*EXERCISE MATERIAL*.
★ ★ ★ ★

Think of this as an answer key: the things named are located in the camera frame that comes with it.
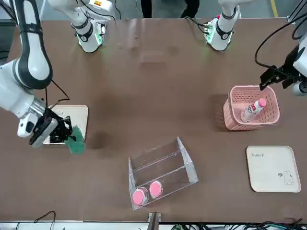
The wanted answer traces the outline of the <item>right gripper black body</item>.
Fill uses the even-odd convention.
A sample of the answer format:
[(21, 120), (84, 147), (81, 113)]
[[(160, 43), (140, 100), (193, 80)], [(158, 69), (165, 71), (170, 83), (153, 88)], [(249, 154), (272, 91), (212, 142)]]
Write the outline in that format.
[(56, 138), (65, 138), (67, 136), (67, 128), (65, 125), (65, 120), (63, 118), (56, 118), (57, 126), (56, 128), (51, 132), (52, 137)]

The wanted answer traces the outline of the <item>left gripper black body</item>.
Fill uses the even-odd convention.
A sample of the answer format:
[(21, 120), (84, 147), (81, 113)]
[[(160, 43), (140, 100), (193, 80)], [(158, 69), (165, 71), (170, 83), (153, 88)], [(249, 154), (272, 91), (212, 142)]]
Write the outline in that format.
[(299, 81), (300, 76), (298, 71), (293, 67), (294, 61), (296, 60), (299, 50), (299, 45), (297, 45), (287, 56), (283, 64), (283, 80), (292, 79), (294, 81)]

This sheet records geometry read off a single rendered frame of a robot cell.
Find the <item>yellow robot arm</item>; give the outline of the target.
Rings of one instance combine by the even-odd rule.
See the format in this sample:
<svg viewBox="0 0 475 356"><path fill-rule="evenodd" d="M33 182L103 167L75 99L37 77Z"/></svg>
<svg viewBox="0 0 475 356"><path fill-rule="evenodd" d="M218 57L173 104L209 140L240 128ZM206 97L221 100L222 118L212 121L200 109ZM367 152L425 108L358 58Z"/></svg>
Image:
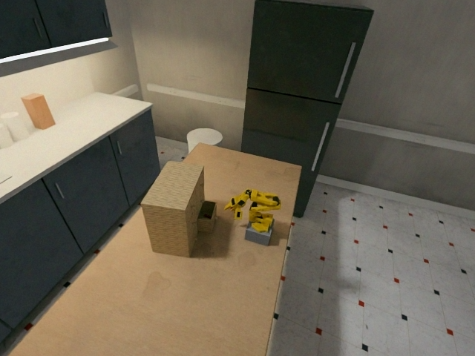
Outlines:
<svg viewBox="0 0 475 356"><path fill-rule="evenodd" d="M267 232L269 229L268 225L270 225L271 220L272 220L272 214L268 214L268 213L262 214L261 212L258 212L258 211L279 210L281 209L281 200L278 199L277 194L264 193L264 192L259 192L258 190L255 190L255 189L251 190L247 188L242 194L239 195L237 204L239 206L243 206L248 200L248 198L250 198L250 200L253 201L249 209L249 221L255 222L255 223L252 223L252 227L257 232L263 232L263 231ZM272 198L273 200L269 200L269 198ZM262 205L262 206L257 206L257 205Z"/></svg>

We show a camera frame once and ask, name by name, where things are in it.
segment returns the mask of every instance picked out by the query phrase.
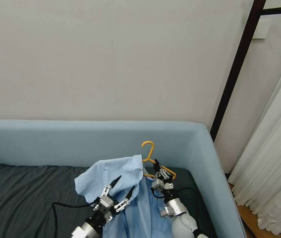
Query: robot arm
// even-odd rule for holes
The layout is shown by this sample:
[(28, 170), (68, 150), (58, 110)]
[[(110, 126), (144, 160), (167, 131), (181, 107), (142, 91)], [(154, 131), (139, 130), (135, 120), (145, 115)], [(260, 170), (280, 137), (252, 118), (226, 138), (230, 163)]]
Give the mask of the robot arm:
[(110, 185), (106, 185), (100, 197), (98, 197), (98, 204), (94, 207), (93, 215), (88, 217), (84, 224), (77, 227), (73, 233), (72, 238), (97, 238), (103, 233), (103, 226), (110, 222), (114, 215), (119, 214), (130, 203), (132, 192), (135, 188), (133, 186), (126, 195), (125, 199), (117, 202), (112, 196), (109, 195), (110, 190), (116, 185), (118, 180), (114, 179)]
[(165, 207), (160, 212), (162, 217), (175, 217), (172, 223), (172, 234), (174, 238), (207, 238), (203, 231), (200, 230), (196, 221), (191, 217), (181, 203), (178, 195), (174, 191), (172, 176), (168, 171), (162, 168), (160, 163), (155, 160), (155, 180), (151, 184), (151, 191), (155, 196), (155, 191), (159, 191), (164, 196)]

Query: hanger hook
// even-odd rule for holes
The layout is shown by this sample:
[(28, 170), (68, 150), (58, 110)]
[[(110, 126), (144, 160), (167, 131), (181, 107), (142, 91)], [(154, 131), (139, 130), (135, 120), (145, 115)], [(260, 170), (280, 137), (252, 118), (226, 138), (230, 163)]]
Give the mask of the hanger hook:
[(150, 149), (150, 152), (149, 152), (148, 157), (147, 157), (146, 159), (142, 160), (142, 162), (146, 162), (146, 161), (150, 160), (150, 159), (151, 159), (152, 152), (153, 152), (154, 149), (155, 149), (155, 144), (154, 144), (152, 141), (150, 141), (150, 140), (147, 140), (147, 141), (145, 141), (144, 143), (142, 143), (141, 147), (144, 147), (144, 146), (147, 145), (147, 144), (151, 144), (151, 149)]

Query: white wall
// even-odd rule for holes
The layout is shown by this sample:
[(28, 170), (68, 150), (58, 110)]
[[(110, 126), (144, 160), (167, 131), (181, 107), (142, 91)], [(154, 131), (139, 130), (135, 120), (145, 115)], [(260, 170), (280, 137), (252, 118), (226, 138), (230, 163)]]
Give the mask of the white wall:
[(248, 0), (0, 0), (0, 119), (210, 128)]
[[(269, 0), (265, 8), (281, 6)], [(265, 40), (253, 40), (234, 88), (215, 145), (225, 172), (237, 163), (281, 76), (281, 15)]]

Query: mattress
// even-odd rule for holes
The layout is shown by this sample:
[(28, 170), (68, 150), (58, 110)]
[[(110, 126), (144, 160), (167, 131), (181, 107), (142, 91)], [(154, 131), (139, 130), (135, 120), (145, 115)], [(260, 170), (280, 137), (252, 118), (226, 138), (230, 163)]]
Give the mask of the mattress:
[[(0, 164), (0, 238), (54, 237), (53, 202), (82, 205), (86, 201), (75, 192), (74, 178), (86, 171), (69, 166), (8, 166)], [(190, 172), (171, 168), (177, 173), (174, 187), (191, 187), (179, 192), (190, 215), (210, 238), (216, 233), (206, 206)], [(56, 206), (58, 238), (71, 237), (75, 227), (83, 224), (92, 209)]]

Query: white curtain
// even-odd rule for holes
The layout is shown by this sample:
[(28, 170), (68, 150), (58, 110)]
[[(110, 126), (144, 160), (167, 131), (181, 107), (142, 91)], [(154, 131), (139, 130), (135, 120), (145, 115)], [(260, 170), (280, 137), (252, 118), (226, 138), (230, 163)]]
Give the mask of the white curtain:
[(281, 78), (228, 181), (258, 227), (281, 234)]

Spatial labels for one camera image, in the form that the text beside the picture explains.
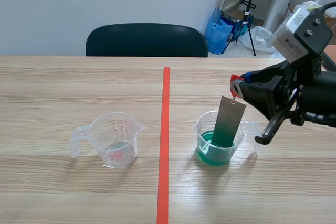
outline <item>white plastic bag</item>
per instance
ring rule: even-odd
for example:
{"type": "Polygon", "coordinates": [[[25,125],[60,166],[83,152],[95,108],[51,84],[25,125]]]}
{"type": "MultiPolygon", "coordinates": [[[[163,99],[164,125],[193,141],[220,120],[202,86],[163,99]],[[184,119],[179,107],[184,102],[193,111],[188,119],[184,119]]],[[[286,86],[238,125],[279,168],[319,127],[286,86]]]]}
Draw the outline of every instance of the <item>white plastic bag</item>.
{"type": "MultiPolygon", "coordinates": [[[[277,52],[277,50],[269,40],[272,35],[272,32],[264,29],[261,26],[257,26],[251,30],[251,35],[254,44],[254,49],[261,52],[267,52],[269,54],[277,52]]],[[[246,32],[243,36],[239,37],[238,45],[252,49],[250,35],[248,32],[246,32]]]]}

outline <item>plastic measuring cup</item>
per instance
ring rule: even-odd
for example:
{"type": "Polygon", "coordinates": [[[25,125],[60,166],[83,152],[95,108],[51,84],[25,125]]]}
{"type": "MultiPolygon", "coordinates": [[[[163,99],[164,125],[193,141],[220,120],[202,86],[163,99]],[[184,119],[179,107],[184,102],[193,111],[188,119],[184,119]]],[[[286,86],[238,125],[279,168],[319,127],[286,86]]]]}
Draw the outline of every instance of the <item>plastic measuring cup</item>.
{"type": "Polygon", "coordinates": [[[70,140],[71,156],[79,156],[80,140],[89,140],[105,166],[125,167],[137,156],[136,139],[142,129],[142,125],[126,113],[111,112],[102,115],[91,125],[73,130],[70,140]]]}
{"type": "Polygon", "coordinates": [[[254,123],[241,122],[233,141],[232,147],[223,148],[211,144],[215,130],[218,110],[209,111],[198,119],[194,125],[197,134],[197,152],[200,158],[210,165],[228,164],[238,147],[244,142],[247,135],[259,135],[259,126],[254,123]]]}

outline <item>table surface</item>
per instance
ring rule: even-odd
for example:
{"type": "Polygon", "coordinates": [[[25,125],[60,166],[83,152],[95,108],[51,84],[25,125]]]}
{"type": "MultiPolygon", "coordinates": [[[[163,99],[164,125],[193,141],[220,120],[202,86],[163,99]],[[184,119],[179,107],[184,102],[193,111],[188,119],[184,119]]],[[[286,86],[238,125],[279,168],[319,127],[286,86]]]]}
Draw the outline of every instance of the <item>table surface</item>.
{"type": "MultiPolygon", "coordinates": [[[[229,96],[232,73],[277,59],[0,57],[0,223],[156,223],[163,67],[171,68],[169,222],[334,223],[336,130],[286,121],[230,165],[195,154],[192,126],[229,96]],[[88,142],[70,158],[72,129],[123,111],[144,125],[138,157],[101,166],[88,142]]],[[[248,106],[245,121],[266,126],[248,106]]]]}

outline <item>blue plastic bag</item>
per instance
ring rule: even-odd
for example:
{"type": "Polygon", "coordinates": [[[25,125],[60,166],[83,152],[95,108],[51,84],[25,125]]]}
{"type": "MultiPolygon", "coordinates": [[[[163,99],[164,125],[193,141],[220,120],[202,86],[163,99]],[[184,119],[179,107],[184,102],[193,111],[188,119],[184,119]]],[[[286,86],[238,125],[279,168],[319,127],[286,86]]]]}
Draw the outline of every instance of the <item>blue plastic bag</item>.
{"type": "Polygon", "coordinates": [[[220,55],[227,45],[227,38],[231,30],[232,26],[229,26],[220,19],[219,7],[216,7],[205,31],[205,39],[209,52],[220,55]]]}

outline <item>black chair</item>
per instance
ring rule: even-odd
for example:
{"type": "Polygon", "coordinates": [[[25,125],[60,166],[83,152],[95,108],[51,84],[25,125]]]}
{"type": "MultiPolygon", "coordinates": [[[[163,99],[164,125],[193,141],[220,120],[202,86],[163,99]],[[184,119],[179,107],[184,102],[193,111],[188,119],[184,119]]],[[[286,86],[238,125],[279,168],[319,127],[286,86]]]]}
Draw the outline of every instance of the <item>black chair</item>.
{"type": "Polygon", "coordinates": [[[117,24],[94,30],[87,56],[208,57],[204,36],[194,28],[167,24],[117,24]]]}

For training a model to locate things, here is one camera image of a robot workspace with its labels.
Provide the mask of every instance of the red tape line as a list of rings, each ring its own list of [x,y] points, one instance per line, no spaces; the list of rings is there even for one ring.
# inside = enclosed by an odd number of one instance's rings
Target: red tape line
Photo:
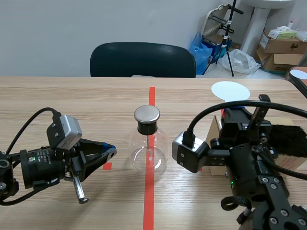
[[[155,106],[155,87],[149,88],[149,105]],[[154,146],[153,135],[149,137],[149,146]],[[146,153],[143,230],[154,230],[154,151],[152,154]]]
[[[103,170],[111,170],[112,169],[112,162],[106,162],[103,167]]]

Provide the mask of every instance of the glass flask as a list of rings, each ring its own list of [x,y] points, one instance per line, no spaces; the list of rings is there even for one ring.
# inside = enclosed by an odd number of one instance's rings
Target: glass flask
[[[169,144],[165,133],[158,129],[160,111],[152,105],[144,105],[134,112],[138,122],[131,134],[129,150],[131,165],[138,170],[163,172],[169,155]]]

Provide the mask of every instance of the wooden table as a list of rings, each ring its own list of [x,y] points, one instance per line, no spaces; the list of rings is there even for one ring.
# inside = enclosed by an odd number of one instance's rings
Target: wooden table
[[[173,139],[185,130],[201,110],[221,103],[211,86],[221,79],[130,79],[0,77],[0,148],[9,143],[37,110],[53,107],[79,119],[83,137],[105,141],[118,149],[112,169],[98,169],[84,183],[89,203],[79,205],[72,183],[61,181],[27,201],[0,207],[1,229],[143,229],[144,174],[129,164],[127,150],[130,133],[137,123],[134,110],[148,104],[149,87],[156,88],[156,106],[161,110],[158,126]],[[273,102],[307,110],[306,99],[285,80],[239,80],[251,91],[251,99],[261,93]],[[196,127],[197,137],[205,139],[214,113]],[[278,111],[269,116],[284,116],[307,130],[307,120]],[[20,137],[12,152],[48,145],[46,128],[51,113],[37,118]],[[307,173],[306,164],[299,170]],[[25,194],[20,166],[14,173],[20,182],[19,197]],[[287,179],[290,202],[307,204],[307,182]],[[154,229],[156,230],[237,230],[237,215],[220,207],[222,198],[231,195],[228,179],[212,177],[209,171],[192,174],[169,157],[163,177],[154,185]]]

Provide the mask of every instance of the white round sign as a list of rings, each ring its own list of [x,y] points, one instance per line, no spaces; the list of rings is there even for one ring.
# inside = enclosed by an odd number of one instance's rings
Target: white round sign
[[[296,78],[304,79],[304,80],[307,79],[307,73],[305,73],[304,71],[293,69],[293,70],[290,71],[290,73],[291,73],[292,76],[294,76]]]
[[[242,101],[250,97],[250,91],[244,85],[232,81],[220,81],[211,90],[225,102]]]

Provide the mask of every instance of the black office chair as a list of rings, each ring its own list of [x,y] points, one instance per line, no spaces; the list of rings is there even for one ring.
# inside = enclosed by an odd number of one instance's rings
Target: black office chair
[[[90,61],[91,77],[195,78],[193,55],[178,46],[115,42],[98,46]]]

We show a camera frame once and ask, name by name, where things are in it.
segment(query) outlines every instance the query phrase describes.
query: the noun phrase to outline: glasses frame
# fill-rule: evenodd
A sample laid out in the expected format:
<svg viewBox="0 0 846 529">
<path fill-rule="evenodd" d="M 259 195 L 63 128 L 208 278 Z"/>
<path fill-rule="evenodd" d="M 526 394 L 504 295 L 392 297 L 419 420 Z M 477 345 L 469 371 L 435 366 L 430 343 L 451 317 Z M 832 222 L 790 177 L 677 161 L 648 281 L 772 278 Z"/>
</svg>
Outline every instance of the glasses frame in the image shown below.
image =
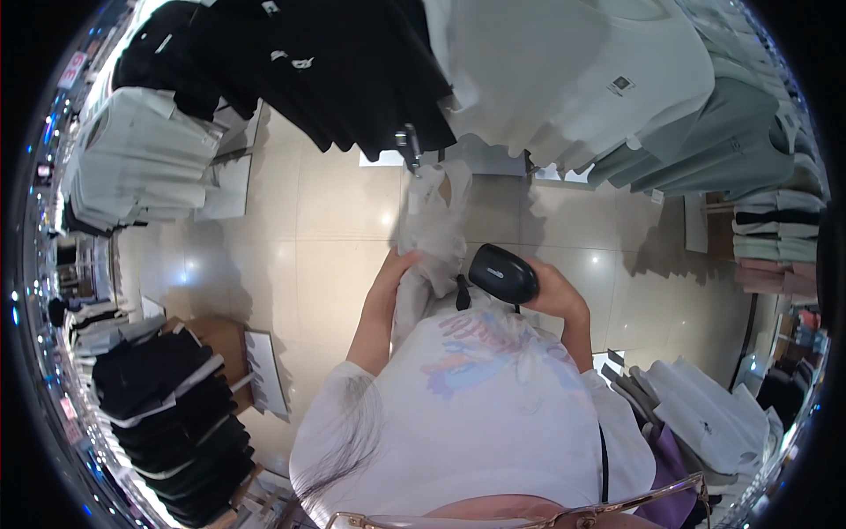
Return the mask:
<svg viewBox="0 0 846 529">
<path fill-rule="evenodd" d="M 575 509 L 567 509 L 555 516 L 538 521 L 531 521 L 525 525 L 510 527 L 509 529 L 545 529 L 547 527 L 554 526 L 565 516 L 574 514 L 581 515 L 576 521 L 576 527 L 578 529 L 591 529 L 591 527 L 596 524 L 596 518 L 599 515 L 609 512 L 634 509 L 635 507 L 650 504 L 653 501 L 666 498 L 667 496 L 675 493 L 680 493 L 683 490 L 696 487 L 697 485 L 700 487 L 697 496 L 699 500 L 705 504 L 705 519 L 707 521 L 708 529 L 711 529 L 711 506 L 708 504 L 708 487 L 705 484 L 705 475 L 702 472 L 696 472 L 687 476 L 683 480 L 670 483 L 666 487 L 651 490 L 646 494 L 641 494 L 640 496 L 635 496 L 612 504 L 596 504 L 588 505 L 586 507 L 577 507 Z M 355 527 L 356 529 L 396 529 L 395 527 L 381 526 L 378 522 L 370 520 L 365 515 L 350 512 L 336 512 L 331 518 L 329 518 L 326 529 L 332 529 L 332 525 L 334 525 L 335 520 L 340 517 L 347 518 L 349 520 L 349 526 Z"/>
</svg>

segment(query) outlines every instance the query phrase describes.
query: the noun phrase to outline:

★ ★ ★ ★

All lines above from the one containing "Find the <item>yellow" to the one containing "182L103 167L75 99L37" must be repeated exactly, both lines included, and no others.

*PROBLEM SOLUTION*.
Find the <item>yellow robot arm</item>; give the outline of the target.
Rings of one instance combine by the even-odd rule.
See the format in this sample:
<svg viewBox="0 0 475 356"><path fill-rule="evenodd" d="M33 182L103 167L75 99L37 77Z"/></svg>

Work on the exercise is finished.